(Task to carry out) Report every line from the following entries that contains the string "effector".

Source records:
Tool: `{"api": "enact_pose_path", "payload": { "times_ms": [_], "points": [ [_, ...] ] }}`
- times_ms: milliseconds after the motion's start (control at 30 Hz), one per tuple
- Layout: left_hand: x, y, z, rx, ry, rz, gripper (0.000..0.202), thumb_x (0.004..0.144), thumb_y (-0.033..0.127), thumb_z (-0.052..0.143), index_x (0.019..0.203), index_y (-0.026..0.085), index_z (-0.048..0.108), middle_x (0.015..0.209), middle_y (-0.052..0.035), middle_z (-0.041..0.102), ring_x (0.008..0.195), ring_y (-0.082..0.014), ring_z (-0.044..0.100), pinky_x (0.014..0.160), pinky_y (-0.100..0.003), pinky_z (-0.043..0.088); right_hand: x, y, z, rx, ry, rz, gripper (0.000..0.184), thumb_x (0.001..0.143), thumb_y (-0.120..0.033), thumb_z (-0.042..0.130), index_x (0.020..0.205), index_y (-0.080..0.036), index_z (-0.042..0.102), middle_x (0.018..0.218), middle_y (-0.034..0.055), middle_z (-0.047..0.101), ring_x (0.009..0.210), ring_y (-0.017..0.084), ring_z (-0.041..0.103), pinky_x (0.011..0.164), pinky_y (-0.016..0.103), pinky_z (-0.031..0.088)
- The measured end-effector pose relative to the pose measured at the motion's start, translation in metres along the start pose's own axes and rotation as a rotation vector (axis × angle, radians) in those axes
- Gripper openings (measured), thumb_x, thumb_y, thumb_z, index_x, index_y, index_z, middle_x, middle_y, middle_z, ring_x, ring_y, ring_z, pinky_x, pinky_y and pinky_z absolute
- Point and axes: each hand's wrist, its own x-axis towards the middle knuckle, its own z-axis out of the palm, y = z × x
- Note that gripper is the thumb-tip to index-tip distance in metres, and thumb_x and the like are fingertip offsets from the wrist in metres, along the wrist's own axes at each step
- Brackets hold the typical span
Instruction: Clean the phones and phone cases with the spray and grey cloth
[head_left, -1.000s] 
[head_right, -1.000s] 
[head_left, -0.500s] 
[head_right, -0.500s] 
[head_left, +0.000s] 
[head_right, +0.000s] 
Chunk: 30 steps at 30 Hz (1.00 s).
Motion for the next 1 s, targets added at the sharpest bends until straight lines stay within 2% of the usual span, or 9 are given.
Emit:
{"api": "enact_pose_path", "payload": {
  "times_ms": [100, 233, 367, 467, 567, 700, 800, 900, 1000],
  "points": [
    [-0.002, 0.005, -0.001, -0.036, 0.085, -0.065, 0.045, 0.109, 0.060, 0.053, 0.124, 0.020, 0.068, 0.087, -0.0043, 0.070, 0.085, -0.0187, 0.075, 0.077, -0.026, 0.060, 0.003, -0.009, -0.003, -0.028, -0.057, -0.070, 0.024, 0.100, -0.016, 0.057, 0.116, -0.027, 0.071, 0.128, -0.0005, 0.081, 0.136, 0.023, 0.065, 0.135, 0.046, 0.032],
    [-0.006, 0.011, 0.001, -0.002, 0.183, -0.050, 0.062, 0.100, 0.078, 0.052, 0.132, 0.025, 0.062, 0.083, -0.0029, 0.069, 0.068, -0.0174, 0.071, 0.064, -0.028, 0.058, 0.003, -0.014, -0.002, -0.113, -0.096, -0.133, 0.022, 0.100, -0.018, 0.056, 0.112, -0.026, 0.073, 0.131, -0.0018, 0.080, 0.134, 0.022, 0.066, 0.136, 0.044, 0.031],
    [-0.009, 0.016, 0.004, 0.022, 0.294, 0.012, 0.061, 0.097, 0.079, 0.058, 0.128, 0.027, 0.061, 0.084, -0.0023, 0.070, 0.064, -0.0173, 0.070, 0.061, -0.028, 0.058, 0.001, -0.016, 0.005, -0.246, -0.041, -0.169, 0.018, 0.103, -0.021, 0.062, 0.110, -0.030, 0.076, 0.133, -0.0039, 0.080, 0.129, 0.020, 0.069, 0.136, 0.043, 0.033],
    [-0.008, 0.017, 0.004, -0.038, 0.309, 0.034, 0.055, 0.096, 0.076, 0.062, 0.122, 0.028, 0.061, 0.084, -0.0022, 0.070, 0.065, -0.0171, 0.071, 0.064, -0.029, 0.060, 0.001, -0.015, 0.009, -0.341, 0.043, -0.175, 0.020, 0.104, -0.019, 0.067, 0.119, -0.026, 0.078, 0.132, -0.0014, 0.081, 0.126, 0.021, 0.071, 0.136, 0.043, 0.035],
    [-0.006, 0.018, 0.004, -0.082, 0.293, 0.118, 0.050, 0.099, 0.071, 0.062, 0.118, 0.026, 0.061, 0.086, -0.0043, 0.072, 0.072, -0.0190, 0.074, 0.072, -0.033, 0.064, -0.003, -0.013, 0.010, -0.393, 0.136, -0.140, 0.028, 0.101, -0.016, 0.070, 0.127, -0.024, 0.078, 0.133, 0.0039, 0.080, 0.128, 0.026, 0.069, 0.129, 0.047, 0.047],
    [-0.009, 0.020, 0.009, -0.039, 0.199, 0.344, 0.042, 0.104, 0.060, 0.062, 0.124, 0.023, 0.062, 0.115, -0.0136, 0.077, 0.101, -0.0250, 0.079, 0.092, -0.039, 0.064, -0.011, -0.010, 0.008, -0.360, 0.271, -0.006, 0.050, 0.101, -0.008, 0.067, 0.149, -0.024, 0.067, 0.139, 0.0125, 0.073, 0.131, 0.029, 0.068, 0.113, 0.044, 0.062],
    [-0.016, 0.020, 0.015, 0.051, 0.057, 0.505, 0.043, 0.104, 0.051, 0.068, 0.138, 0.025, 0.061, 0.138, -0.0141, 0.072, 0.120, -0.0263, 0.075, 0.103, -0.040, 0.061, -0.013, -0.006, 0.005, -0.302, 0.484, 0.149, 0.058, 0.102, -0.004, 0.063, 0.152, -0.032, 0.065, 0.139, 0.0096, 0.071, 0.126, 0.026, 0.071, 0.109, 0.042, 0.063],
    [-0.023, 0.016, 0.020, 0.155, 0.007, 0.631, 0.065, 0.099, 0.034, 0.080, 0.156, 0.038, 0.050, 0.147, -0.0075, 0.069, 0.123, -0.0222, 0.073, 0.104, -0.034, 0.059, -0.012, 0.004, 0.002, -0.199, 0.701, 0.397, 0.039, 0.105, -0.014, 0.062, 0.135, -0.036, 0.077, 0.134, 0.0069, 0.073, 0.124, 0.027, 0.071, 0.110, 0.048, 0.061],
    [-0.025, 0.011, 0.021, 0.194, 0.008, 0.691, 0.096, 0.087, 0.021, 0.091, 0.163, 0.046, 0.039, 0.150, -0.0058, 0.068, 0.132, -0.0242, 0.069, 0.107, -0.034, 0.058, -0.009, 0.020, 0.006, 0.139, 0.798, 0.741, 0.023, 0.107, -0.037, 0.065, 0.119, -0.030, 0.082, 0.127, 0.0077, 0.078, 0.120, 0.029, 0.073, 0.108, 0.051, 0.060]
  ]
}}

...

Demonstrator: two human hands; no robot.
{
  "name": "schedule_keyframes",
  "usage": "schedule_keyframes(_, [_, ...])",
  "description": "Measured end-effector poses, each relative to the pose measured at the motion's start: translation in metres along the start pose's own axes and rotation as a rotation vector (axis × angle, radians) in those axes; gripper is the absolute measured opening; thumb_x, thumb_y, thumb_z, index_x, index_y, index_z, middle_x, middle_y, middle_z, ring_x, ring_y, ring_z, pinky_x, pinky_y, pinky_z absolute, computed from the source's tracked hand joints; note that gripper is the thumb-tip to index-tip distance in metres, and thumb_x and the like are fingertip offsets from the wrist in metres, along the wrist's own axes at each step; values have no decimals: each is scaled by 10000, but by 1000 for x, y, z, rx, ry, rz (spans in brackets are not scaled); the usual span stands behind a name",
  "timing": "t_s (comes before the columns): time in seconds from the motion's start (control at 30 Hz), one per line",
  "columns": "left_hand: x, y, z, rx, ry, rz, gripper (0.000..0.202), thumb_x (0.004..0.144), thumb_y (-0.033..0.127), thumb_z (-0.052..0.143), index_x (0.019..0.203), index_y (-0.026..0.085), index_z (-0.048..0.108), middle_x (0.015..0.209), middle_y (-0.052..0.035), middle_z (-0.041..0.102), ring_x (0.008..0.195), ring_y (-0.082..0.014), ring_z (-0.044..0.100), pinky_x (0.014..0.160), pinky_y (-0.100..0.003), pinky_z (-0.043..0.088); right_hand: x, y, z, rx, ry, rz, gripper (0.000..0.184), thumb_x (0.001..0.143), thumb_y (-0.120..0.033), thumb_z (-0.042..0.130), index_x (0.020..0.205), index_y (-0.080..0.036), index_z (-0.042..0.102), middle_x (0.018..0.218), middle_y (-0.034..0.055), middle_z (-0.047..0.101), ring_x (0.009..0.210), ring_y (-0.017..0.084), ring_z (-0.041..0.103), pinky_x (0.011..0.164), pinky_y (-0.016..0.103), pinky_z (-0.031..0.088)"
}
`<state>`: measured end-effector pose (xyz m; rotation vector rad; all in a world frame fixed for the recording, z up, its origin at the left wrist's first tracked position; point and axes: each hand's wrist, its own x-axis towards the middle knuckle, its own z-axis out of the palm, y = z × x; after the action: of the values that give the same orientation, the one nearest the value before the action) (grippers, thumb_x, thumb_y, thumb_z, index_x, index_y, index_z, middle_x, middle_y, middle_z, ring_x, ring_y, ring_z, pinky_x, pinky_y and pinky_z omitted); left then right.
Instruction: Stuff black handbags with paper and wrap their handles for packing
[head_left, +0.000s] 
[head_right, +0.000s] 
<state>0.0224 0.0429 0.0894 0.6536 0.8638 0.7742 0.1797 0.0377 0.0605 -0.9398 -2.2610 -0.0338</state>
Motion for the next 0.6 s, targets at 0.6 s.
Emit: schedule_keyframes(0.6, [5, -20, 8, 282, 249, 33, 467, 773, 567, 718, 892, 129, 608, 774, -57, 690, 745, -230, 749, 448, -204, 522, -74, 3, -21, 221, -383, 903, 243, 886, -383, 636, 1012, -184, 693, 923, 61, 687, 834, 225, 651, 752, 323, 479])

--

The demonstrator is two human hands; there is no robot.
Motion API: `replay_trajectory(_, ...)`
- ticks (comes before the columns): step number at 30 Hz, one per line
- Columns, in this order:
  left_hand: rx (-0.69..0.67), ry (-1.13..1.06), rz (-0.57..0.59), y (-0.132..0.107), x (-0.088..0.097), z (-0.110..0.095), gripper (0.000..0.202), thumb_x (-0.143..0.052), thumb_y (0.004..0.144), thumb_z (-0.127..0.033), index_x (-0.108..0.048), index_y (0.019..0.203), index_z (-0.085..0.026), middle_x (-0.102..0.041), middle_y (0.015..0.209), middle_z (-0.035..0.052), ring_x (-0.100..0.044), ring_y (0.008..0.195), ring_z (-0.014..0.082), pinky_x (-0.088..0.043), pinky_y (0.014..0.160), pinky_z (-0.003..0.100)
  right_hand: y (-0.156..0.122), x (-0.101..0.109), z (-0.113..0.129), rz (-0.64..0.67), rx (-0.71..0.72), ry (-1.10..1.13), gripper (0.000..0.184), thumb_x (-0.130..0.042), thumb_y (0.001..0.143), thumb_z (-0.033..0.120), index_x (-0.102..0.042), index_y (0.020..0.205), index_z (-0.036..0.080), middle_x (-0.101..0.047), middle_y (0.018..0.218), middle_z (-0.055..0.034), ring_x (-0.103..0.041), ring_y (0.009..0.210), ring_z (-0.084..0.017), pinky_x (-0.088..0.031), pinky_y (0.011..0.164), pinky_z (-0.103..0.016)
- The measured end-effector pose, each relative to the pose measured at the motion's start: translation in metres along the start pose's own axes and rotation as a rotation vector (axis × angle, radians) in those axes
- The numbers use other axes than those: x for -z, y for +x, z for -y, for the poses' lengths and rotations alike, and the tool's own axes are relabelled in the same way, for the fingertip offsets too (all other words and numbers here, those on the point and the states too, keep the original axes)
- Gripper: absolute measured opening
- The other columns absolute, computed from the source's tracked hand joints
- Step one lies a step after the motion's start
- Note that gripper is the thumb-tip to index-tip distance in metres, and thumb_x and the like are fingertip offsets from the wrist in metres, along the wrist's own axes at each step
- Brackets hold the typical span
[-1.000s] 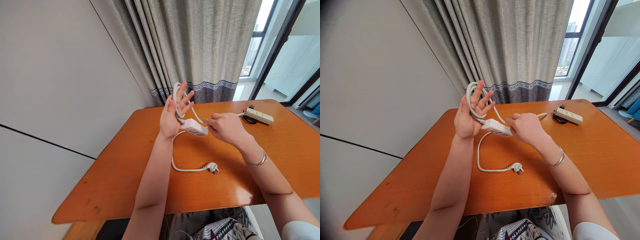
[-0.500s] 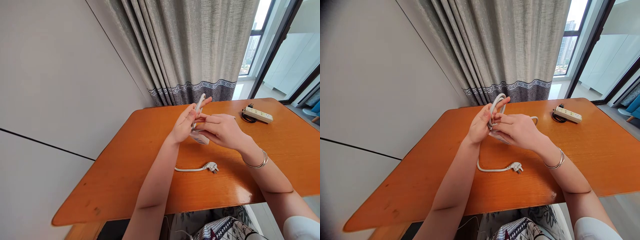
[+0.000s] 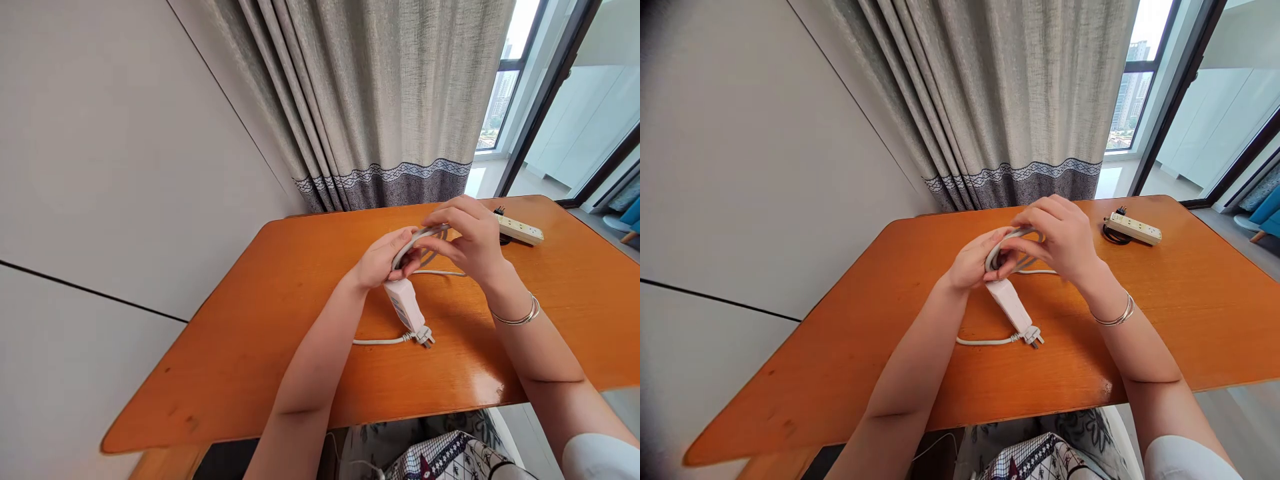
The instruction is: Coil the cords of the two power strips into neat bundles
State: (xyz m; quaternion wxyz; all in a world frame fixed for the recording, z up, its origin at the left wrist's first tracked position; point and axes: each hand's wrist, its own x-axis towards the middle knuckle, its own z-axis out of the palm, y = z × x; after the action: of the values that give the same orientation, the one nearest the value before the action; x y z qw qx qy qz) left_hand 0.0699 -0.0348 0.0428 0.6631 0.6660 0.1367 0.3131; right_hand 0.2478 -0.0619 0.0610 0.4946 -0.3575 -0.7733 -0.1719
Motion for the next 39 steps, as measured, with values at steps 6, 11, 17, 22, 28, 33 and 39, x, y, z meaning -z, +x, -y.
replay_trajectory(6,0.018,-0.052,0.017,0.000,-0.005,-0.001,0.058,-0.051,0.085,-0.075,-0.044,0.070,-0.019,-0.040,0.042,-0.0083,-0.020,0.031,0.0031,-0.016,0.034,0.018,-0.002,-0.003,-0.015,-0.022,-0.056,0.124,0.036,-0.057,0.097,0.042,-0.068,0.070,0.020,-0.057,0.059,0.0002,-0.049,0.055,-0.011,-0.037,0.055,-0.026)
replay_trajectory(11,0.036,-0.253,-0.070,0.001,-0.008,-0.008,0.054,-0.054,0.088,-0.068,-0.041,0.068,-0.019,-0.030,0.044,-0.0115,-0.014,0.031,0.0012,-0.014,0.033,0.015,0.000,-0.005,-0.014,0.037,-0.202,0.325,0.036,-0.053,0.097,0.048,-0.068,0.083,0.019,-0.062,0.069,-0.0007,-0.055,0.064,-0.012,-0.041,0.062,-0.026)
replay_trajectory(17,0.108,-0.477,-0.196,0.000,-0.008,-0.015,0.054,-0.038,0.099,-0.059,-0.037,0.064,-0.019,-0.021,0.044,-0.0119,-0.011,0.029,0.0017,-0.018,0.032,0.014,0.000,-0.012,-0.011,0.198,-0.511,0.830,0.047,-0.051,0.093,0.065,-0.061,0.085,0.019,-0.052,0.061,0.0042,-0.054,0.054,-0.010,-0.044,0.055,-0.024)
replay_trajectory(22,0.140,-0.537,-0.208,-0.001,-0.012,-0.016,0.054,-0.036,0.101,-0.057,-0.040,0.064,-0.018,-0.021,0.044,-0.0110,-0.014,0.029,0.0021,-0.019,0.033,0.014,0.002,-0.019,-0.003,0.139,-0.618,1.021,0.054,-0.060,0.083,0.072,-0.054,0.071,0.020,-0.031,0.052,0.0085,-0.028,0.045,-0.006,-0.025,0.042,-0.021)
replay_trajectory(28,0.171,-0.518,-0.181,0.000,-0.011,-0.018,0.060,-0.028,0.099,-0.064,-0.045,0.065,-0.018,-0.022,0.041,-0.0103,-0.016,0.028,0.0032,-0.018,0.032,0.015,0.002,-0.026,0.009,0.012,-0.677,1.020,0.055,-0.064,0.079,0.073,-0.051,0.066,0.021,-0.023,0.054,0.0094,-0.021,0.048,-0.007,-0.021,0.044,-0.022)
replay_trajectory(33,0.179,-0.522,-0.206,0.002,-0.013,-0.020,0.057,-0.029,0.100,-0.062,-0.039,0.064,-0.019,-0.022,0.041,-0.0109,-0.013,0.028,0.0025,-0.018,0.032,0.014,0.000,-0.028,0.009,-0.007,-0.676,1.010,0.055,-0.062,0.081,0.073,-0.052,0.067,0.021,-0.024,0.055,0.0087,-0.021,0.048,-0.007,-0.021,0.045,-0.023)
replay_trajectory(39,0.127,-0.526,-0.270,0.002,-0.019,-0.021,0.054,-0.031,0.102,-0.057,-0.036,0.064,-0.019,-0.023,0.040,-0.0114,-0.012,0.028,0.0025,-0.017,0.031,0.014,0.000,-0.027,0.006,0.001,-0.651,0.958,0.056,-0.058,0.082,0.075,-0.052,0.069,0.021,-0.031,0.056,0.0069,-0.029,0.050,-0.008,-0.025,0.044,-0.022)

(Finished exercise)
- The measured end-effector pose relative to the pose measured at the motion's start, translation in metres along the start pose's own axes and rotation as a rotation vector (axis × angle, radians) in those axes
  "description": "Measured end-effector poses, each relative to the pose measured at the motion's start: translation in metres along the start pose's own axes and rotation as a rotation vector (axis × angle, radians) in those axes; gripper is the absolute measured opening; thumb_x, thumb_y, thumb_z, index_x, index_y, index_z, middle_x, middle_y, middle_z, ring_x, ring_y, ring_z, pinky_x, pinky_y, pinky_z absolute, computed from the source's tracked hand joints; note that gripper is the thumb-tip to index-tip distance in metres, and thumb_x and the like are fingertip offsets from the wrist in metres, along the wrist's own axes at each step; values have no decimals: each is scaled by 10000, but by 1000 for x, y, z, rx, ry, rz (spans in brackets are not scaled); the usual span stands behind a name",
`<state>`: measured end-effector pose (xyz m; rotation vector rad; all in a world frame fixed for the recording, z up, its origin at the left wrist's first tracked position; point and axes: each hand's wrist, its own x-axis towards the middle knuckle, its own z-axis out of the palm, y = z × x; after the action: of the values that give the same orientation, the one nearest the value before the action) (grippers, thumb_x, thumb_y, thumb_z, index_x, index_y, index_z, middle_x, middle_y, middle_z, ring_x, ring_y, ring_z, pinky_x, pinky_y and pinky_z omitted); left then right.
- The measured end-effector pose, each relative to the pose measured at the motion's start: translation in metres along the start pose's own axes and rotation as a rotation vector (axis × angle, radians) in those axes

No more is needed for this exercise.